Now, Baldasaro sees not treason but normal behavior. In politics, he said, 'People come to us all the time with stuff on our opponents. . . . I don’t think there’s anything there. It’s a typical witch hunt. Some media are keeping it alive, making money off this.' . .
From the Teapot Dome scandal of the 1920s through Watergate in the 1970s and the stream of -gates that have followed in the decades since, American political scandals have followed a distinct pattern, said David Dewberry, a professor at Rider University who wrote a book called 'The American Political Scandal: Free Speech, Public Discourse, and Democracy.'
'Scandals are stories, cliffhangers that play out in real time,' Dewberry said. 'You have two sides, one saying this is not important and the other saying we know there’s documented proof of wrongdoing. With Donald Trump Jr.’s email, this is the point where this scandal has changed.'
But that doesn’t mean that this email is the smoking gun — the one piece of evidence that produces instant consensus that something unacceptably wrong has taken place.

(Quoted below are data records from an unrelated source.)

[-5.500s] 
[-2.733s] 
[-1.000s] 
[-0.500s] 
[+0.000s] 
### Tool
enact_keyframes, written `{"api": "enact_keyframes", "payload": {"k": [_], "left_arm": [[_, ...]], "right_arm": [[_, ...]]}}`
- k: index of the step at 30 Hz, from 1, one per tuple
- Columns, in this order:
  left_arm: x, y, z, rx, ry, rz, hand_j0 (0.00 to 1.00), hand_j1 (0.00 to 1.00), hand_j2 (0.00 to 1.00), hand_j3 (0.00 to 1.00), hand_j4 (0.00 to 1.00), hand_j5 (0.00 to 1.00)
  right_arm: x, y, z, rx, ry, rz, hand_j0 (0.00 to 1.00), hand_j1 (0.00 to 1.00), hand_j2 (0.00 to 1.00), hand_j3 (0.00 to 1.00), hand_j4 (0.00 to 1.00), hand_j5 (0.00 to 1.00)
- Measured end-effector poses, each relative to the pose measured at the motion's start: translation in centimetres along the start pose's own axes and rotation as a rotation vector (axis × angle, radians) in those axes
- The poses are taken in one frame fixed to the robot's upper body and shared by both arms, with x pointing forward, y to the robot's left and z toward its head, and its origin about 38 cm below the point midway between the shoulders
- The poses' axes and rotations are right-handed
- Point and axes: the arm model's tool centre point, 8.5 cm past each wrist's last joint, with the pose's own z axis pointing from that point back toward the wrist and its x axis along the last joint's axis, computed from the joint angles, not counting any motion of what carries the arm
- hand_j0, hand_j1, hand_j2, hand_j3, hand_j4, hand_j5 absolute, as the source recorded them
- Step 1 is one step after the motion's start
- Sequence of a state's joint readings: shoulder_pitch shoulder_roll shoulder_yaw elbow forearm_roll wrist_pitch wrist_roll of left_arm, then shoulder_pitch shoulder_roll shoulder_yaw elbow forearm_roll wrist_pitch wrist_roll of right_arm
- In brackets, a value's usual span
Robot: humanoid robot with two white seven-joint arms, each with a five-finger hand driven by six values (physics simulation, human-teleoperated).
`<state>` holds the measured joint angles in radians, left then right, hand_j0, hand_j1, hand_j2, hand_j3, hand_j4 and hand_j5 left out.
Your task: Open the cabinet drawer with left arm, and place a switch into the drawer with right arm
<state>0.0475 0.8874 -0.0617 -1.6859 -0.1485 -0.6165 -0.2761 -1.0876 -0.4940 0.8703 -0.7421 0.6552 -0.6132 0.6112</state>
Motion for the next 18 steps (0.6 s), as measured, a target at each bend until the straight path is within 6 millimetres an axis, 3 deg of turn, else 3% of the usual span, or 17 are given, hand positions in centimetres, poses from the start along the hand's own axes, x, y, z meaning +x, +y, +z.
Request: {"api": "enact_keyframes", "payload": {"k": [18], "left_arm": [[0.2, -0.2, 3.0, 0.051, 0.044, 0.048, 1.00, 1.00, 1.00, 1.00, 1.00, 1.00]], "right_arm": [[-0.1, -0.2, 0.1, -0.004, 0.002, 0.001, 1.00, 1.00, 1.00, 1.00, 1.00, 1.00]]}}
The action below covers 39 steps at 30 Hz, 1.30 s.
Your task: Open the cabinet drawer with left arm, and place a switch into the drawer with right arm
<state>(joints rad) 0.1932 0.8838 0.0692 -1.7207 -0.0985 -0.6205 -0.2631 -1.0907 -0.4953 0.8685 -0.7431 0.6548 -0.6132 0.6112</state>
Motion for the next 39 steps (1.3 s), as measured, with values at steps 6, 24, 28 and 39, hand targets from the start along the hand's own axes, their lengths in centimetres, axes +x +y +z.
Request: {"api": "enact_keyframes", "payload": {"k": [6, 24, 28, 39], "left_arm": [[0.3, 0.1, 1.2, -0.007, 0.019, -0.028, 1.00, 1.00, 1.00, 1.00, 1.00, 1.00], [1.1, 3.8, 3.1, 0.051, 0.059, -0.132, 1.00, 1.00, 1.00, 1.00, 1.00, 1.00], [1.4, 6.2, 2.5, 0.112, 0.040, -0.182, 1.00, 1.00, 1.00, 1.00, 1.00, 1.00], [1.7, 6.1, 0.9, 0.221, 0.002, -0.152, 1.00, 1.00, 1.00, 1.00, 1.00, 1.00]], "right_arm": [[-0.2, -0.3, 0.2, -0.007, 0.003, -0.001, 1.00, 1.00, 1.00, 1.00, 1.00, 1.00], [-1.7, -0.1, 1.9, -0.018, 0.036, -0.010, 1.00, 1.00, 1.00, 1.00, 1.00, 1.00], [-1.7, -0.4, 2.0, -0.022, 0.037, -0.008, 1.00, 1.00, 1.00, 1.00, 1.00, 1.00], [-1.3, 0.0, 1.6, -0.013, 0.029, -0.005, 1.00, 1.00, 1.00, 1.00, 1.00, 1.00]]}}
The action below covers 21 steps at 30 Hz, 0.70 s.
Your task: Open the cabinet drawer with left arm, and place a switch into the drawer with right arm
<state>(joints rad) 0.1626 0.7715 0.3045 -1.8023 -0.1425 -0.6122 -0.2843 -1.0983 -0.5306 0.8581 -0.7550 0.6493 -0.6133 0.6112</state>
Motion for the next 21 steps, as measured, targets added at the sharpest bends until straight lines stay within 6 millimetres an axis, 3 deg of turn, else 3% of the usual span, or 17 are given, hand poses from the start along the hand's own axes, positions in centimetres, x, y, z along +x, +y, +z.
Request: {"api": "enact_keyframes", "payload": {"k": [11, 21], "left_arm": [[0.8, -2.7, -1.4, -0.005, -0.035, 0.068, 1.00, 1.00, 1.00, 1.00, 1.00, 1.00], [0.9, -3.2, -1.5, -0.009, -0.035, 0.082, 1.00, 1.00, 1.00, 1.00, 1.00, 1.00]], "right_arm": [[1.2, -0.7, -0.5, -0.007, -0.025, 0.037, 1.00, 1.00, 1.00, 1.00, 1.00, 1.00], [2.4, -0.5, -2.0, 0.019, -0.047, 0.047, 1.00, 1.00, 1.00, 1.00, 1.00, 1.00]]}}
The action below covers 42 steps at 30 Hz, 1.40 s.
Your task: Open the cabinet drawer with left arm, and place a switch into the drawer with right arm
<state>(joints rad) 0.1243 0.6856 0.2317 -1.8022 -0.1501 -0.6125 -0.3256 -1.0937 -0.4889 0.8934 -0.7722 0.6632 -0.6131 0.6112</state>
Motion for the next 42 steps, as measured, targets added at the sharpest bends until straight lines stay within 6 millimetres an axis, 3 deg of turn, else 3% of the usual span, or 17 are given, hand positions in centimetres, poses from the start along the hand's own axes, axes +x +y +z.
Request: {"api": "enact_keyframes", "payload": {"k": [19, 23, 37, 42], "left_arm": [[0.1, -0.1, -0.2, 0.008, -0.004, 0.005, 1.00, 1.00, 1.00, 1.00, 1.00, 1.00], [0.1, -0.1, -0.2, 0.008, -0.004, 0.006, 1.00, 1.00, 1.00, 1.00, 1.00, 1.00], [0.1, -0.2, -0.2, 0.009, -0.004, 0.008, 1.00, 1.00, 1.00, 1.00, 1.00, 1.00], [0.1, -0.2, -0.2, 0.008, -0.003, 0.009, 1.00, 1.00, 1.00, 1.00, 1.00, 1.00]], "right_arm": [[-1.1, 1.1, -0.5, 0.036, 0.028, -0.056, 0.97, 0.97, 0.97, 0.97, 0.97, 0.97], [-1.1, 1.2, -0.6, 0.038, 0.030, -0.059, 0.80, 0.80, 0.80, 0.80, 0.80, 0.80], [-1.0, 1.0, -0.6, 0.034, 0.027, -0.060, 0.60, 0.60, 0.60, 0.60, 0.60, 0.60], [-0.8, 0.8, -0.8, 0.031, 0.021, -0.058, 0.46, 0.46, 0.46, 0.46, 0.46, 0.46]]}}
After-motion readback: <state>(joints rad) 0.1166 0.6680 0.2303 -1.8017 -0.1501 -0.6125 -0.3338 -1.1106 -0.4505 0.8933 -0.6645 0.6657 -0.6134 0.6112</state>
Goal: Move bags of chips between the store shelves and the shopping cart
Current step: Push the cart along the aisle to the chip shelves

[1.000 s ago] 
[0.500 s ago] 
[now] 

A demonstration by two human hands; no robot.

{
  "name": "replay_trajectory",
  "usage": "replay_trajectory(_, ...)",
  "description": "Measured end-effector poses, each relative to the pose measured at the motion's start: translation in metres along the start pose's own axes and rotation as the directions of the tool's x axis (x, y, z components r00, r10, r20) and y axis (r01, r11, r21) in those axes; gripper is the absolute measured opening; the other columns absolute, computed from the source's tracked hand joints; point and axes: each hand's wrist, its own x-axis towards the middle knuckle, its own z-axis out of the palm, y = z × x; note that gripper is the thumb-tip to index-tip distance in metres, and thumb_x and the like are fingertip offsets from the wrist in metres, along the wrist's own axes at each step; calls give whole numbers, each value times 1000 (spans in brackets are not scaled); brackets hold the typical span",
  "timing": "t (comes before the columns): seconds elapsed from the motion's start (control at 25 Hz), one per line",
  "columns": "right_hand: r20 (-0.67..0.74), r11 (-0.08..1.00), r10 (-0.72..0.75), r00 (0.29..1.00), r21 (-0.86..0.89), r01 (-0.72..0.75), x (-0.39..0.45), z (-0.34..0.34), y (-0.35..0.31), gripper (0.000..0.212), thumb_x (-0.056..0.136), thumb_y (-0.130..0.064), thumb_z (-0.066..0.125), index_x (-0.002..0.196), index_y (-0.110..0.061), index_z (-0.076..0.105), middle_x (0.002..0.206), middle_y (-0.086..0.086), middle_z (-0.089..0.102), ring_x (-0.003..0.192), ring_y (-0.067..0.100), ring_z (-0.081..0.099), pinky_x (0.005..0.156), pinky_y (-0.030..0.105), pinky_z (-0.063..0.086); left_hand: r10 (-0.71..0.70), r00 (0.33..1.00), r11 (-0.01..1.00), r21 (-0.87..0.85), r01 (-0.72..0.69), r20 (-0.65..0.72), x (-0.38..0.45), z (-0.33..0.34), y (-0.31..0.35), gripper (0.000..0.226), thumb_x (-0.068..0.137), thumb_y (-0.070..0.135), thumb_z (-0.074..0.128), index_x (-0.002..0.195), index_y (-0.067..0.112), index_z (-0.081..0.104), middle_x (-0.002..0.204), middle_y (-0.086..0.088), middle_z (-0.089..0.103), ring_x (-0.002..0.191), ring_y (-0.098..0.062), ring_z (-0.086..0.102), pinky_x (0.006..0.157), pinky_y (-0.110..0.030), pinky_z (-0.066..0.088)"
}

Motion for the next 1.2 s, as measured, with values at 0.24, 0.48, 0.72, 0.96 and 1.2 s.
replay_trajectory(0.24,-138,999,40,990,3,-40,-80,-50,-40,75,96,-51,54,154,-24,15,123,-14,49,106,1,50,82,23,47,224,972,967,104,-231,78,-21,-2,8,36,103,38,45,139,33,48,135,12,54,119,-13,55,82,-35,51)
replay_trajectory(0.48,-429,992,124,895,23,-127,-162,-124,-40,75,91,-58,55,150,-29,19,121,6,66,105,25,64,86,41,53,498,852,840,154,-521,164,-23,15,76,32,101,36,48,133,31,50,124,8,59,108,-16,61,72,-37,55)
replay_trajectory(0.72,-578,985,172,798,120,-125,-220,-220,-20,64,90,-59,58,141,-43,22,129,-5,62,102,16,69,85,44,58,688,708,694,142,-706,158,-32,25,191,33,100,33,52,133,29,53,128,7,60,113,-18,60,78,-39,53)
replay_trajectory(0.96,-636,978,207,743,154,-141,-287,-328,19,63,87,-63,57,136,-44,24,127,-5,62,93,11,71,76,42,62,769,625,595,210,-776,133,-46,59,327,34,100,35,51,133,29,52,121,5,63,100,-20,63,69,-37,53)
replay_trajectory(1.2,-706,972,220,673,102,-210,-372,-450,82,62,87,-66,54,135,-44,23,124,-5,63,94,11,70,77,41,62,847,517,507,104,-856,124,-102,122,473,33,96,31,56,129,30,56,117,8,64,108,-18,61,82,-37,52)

'This is not the [Watergate] tapes, this is not the blue dress from the Clinton scandal' in 1998, Dewberry said. 'We still don’t know from this email if President Trump did anything.' . .
But in the operatic structure of political scandals, the 'I love it' email might eventually be seen as the first appearance of the prop that turn outs to be vital to the denouement of the story.
In most political scandals, the search for a smoking gun fails to result in any such dramatic find. There were no weapons of mass destruction in Iraq. News databases are jammed full of quotations from defenders of Bill and Hillary Clinton through the years, insisting that 'there is no there there' regarding allegations about purported scandals in Arkansas, the White House, Benghazi, the Clinton Foundation and the former secretary of state’s email server. . .
All of which led Alistair Cooke, the late longtime BBC commentator on American affairs, to say that the eternal hunt for smoking guns was a classic bit of misdirection. 'We’ve been conducting the wrong kind of search,' Cooke said in a 1996 piece. 'The object in question is the body of the constitution. When we find it with a hundred stab wounds, there’s no point in looking for a smoking gun.'"
Read the Washington Post, Is Donald Trump Jr.’s ‘I love it’ email a smoking gun or a distraction?